**Work instruction**
The lines from the top of the material below through the line containing "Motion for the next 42" are to be printed exactly, with pictures omitted.

**Data provided**
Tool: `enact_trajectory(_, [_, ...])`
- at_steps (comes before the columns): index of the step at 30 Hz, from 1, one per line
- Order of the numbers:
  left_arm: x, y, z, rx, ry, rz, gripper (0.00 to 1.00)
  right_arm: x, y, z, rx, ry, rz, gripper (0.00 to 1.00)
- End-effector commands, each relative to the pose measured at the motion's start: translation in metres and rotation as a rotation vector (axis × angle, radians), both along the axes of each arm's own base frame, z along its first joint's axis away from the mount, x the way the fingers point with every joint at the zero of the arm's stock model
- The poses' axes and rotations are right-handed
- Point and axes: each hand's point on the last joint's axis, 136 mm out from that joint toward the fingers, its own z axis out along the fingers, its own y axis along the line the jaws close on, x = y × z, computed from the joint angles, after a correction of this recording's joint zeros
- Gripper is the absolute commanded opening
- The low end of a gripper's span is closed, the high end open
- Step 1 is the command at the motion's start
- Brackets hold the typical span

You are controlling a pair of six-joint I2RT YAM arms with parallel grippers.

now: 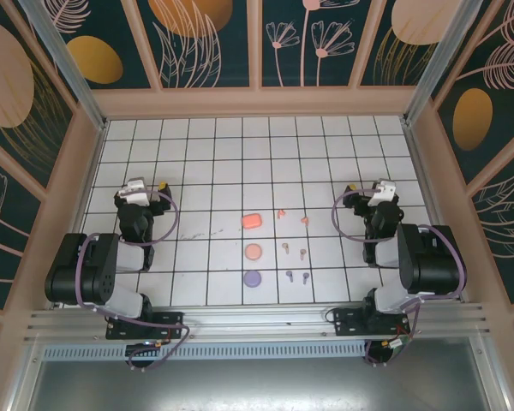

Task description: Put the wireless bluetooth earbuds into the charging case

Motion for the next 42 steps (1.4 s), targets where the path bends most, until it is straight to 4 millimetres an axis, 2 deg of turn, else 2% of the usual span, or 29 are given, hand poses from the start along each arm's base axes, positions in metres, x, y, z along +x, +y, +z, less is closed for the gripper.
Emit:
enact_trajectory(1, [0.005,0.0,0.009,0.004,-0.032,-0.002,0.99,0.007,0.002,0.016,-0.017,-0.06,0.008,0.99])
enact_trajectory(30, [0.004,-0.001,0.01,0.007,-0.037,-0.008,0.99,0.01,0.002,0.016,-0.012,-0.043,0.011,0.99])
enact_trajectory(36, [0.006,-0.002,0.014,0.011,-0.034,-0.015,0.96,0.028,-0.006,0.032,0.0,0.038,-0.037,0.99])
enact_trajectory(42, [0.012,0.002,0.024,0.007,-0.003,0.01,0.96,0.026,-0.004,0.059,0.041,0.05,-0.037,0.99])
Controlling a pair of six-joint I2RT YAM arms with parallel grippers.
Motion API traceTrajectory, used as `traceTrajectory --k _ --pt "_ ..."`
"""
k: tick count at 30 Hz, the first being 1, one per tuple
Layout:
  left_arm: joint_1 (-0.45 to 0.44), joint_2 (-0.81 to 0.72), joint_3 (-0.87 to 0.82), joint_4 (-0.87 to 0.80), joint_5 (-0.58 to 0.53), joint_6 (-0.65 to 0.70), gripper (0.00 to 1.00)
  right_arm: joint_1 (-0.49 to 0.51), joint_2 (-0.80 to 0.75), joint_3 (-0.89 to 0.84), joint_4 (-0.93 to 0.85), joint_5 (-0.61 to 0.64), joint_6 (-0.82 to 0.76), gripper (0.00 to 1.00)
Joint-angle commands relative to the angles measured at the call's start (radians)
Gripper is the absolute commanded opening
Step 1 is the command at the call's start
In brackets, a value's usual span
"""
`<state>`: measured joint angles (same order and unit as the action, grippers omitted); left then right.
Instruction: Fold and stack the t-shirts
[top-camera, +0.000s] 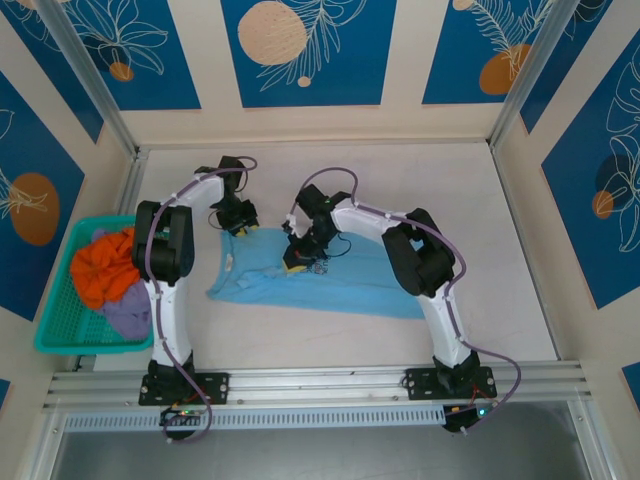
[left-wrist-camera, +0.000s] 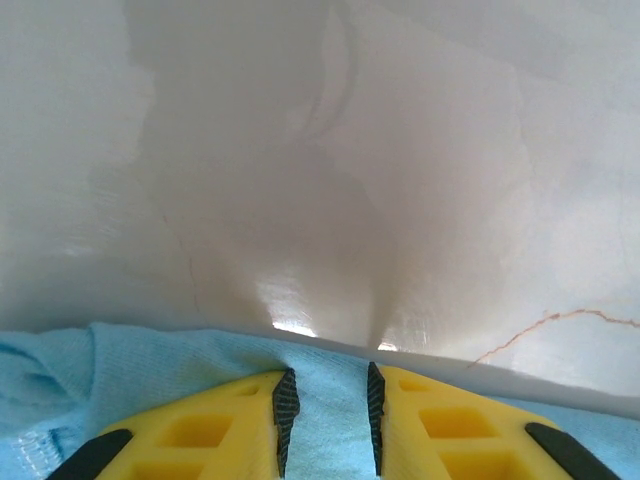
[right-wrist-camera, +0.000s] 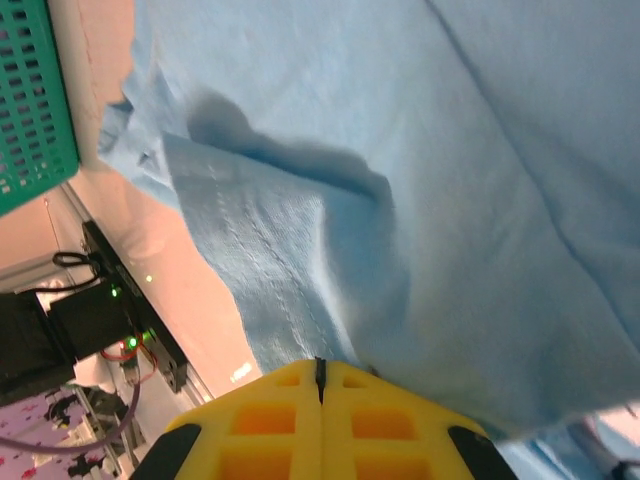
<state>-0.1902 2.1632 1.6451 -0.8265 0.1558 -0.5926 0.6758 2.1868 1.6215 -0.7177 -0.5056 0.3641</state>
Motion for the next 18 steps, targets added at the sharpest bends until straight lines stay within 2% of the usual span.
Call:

**Your solution**
Tool: `enact_trajectory(_, [_, ...])`
- at_steps (comes before the columns): index of the step at 30 Hz, from 1, one per line
- Order of the numbers:
  left_arm: x, y, z, rx, ry, rz, gripper (0.00 to 1.00)
  right_arm: x, y, z, rx, ry, rz, gripper (0.00 to 1.00)
- End-effector commands, each relative to the pose measured at the motion's start: translation in metres and rotation as a rotation vector (axis × angle, radians), both along the axes of each arm's own base frame, z along its first joint's axis away from the mount, x the way the fingers point with every joint at the zero of the arm's stock model
- The poses' axes and rotations are right-handed
- Point and axes: each hand's point on the last joint's axis, 136 mm out from that joint toward the fingers, its own z axis out along the fingers, its own y axis along the line the jaws close on, x = y × z, computed from the joint angles, after a correction of this recording's joint zeros
- Gripper is the absolute commanded opening
- The low end of a gripper's span is closed, the high end open
- Step 1 is the command at the motion's start
- Brackets hold the typical span

You are controlling a pair of six-joint I2RT YAM arms with parallel grippers.

now: 

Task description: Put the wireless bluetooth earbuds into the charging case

Motion for the next 42 steps (1.4 s), targets where the path bends most, until it is straight to 4 millimetres an axis, 2 deg of turn, else 2% of the usual span, or 29 are given, hand poses from the start along each arm's base axes, positions in metres, x, y, z along +x, +y, +z, less is closed for the gripper.

This completes the requested output.